__WHAT YOU WILL DO__
Look for the string "blue" in the data below, and copy each line that holds it.

=====

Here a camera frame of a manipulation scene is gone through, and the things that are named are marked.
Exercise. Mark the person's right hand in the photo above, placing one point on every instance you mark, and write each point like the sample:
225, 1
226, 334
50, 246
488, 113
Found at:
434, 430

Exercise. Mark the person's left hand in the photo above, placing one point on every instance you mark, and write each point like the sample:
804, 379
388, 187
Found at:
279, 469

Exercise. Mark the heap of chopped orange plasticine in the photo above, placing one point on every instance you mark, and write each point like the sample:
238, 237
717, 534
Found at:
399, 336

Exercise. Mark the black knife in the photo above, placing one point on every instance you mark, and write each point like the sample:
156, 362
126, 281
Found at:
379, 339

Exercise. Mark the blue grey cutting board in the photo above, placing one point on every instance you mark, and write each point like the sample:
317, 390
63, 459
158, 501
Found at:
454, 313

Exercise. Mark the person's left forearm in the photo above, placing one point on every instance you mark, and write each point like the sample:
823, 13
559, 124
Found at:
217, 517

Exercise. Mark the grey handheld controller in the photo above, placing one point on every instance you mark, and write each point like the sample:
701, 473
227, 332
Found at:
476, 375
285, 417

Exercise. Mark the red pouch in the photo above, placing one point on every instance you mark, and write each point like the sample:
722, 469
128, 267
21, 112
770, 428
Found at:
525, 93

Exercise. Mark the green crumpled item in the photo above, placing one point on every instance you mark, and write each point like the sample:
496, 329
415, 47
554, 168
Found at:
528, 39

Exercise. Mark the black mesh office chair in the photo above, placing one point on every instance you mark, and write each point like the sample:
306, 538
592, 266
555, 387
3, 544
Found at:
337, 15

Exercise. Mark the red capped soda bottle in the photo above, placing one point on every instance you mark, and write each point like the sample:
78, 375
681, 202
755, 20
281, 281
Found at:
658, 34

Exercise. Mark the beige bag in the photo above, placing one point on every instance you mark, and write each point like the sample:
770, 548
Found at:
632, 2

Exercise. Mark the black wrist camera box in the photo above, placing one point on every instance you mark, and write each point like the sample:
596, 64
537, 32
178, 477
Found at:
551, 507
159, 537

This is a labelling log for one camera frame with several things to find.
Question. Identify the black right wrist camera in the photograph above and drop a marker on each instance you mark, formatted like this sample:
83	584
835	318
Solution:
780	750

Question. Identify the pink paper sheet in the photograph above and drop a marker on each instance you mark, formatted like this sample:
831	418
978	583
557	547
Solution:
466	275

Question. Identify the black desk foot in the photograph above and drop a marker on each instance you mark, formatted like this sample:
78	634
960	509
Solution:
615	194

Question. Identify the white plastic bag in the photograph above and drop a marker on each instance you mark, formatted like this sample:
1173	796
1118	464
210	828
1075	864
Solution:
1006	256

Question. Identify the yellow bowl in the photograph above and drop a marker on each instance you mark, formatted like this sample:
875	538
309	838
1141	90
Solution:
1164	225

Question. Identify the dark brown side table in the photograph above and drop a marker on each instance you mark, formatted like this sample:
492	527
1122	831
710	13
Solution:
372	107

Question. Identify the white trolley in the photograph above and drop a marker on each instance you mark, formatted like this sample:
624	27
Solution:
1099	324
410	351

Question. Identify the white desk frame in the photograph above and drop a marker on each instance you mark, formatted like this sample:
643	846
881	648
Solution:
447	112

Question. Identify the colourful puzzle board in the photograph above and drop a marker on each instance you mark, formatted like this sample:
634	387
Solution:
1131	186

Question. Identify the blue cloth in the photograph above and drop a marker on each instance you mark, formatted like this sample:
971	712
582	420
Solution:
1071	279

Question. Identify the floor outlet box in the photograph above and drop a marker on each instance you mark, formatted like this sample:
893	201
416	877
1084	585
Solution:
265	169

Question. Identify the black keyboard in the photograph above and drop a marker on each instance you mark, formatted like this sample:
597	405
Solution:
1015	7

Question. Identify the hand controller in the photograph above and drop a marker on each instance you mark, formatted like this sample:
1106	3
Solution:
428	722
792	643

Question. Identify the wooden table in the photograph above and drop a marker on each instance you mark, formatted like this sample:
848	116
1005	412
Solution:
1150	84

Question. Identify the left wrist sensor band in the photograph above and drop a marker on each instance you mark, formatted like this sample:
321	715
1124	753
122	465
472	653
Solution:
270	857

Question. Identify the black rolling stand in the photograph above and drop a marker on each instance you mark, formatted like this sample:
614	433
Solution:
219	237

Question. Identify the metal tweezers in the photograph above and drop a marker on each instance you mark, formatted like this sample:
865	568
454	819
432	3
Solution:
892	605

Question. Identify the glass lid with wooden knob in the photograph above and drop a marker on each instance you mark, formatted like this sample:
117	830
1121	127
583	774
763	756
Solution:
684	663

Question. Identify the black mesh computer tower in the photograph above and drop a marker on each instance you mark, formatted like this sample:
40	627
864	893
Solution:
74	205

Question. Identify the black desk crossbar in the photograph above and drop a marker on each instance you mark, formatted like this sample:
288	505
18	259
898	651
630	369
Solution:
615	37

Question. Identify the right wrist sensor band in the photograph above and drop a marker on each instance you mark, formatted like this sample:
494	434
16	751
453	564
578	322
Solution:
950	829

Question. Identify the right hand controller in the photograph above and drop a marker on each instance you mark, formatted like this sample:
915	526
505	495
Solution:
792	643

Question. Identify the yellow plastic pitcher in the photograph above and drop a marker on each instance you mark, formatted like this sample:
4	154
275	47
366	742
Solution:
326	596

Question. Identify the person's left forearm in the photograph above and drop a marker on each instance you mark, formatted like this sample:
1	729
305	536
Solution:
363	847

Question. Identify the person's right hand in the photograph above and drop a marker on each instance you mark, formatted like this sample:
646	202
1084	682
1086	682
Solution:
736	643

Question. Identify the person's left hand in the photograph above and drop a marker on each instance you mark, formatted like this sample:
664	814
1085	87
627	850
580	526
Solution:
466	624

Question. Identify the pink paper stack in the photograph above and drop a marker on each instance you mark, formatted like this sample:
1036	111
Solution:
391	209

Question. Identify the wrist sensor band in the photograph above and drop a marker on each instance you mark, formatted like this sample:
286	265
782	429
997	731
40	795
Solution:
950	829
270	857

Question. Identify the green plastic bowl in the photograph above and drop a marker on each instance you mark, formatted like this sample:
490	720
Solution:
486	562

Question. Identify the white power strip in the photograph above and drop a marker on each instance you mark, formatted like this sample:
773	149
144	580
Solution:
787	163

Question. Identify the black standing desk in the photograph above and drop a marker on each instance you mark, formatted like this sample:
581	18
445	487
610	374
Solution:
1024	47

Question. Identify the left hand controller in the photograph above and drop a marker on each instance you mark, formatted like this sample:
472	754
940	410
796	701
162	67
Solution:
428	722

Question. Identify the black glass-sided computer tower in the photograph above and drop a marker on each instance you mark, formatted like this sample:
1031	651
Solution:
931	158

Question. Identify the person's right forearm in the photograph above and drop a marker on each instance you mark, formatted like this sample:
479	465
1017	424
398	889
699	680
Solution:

=====

__THE ANSWER__
Exercise. Mark the blue grey cutting board in the photo above, placing one point on every instance you mark, and write each point like the sample:
Question. Identify the blue cloth in the photograph above and drop a marker on each instance you mark, formatted like this sample:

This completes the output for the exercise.